Before I became a mother, I liked to write, but once I had a child, I was struck with an irrepressible urge to get words down. The need to write burned in me, and I heeded the call, starting this blog and seeking freelance writing opportunities. The writers I heard speak the other night were writing as a career before they had their children, and it was fascinating to hear their perspectives on writing while parenting. I appreciated that they didn’t say they had it all tied up with a bow, but were honest about their struggles, about how they are writing in the laundry room during preschool hours, ignoring their messy houses in order to create a different kind of order, on the page.
I went with a fellow Listen To Your Mother cast member, Rhiana, and we could relate to the conversation Ms. Sohn and Ms. Crouch had with the moderator, after reading their pieces. We continued the conversation between the two of us over Asian-Fusion cuisine at a nearby restaurant, grilling each other on what topics of writing got us in trouble with our spouses, and what we want to write about next, even (especially!) if it scares us.
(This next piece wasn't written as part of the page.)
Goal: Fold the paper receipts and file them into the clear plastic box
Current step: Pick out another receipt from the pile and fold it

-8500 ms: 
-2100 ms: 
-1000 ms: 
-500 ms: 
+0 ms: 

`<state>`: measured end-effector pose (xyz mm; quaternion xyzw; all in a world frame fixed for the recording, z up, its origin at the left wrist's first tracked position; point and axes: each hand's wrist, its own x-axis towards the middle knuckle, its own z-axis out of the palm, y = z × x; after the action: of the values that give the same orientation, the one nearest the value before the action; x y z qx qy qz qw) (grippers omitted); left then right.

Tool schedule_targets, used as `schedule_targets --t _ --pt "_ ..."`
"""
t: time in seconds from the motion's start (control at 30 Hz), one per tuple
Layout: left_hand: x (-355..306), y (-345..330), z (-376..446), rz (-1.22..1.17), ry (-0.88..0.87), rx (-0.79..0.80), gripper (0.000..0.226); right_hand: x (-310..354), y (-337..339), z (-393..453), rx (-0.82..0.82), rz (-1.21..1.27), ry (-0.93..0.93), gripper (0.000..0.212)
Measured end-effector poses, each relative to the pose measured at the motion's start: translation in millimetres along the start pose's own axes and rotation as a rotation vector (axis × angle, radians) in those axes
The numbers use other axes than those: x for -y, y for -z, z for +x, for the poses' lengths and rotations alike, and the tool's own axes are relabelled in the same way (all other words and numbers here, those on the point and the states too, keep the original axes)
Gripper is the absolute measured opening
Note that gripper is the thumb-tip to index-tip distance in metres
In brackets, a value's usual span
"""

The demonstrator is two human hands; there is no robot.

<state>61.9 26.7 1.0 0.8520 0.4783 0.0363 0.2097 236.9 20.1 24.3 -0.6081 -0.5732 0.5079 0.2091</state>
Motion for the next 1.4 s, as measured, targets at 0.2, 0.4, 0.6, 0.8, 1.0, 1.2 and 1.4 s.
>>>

I decided to move on from the wine and order a drink that I had never had before, toasting my adventurous writing with an unfamiliar drink. I got a Bombay Sling, which was huge, delicious, and gave me the feeling that everything I was saying was the exact right pronouncement to make at that time.
I brought my liquor-induced conversational skills home to my husband, and we had a perfectly coherent conversation about our respective evenings. Then I announced that I was going to bed, and promptly passed out on the pillow. When I woke up in the morning, I felt great, but suddenly realized that I had lost my clothes in the course of the night.
“Joel? Where are my nightgown and sweater?”
“You don’t remember what happened?”
“No… enlighten me.”
“You took off your clothes, and then when I came to bed and saw that you had done that, I took off my shirt and crawled into bed beside you, which you were horribly insulted by and shamed me for doing. ‘I don’t know what you think you’re doing’, you said. ‘I’m going to sleep, keep your shirt on.’ So I did, and then you started talking in your sleep. ‘I’m so worried about finding a preschool for Olive. Let’s just get Chinese take-out.'”
I had no memory of any of this. I guess the Bombay Sling had a strange side effect that was only unleashed when the drinker fell into slumber. Sneaky Sling! I got out of bed and instantly remembered a bill that I had forgotten to pay for over a month, which was going to be overdue soon. I found exactly where I had put it, and set off writing out the check. So, despite the embarrassing results of the drink, it also gave me bizarre, sudden financial clarity, so I’ll call it a win.
I attended another Litquake event this weekend, but I didn’t drink anything intoxicating, which is wise because I had my two year old with me. The LitCrawl happens all around my neighborhood, and Olive and I walked over a Paxton Gate’s Curiosities for Kids to hear young people as well as adults read their poetry. Olive listened intently to exactly one poem, then ran around the store picking up all the loudest toys possible to try out. So, we took off, but I hope some of the literary goodness sunk in.
I know it did for me — here I am, writing on my blog after a two-week hiatus. Writing takes lots of rumination time, and as my drunken sleeptalking revealed, I have been very stressed out and overly busy lately. I am going to try to slow down this week, and continue that act that I practiced at Litquake… the art of listening.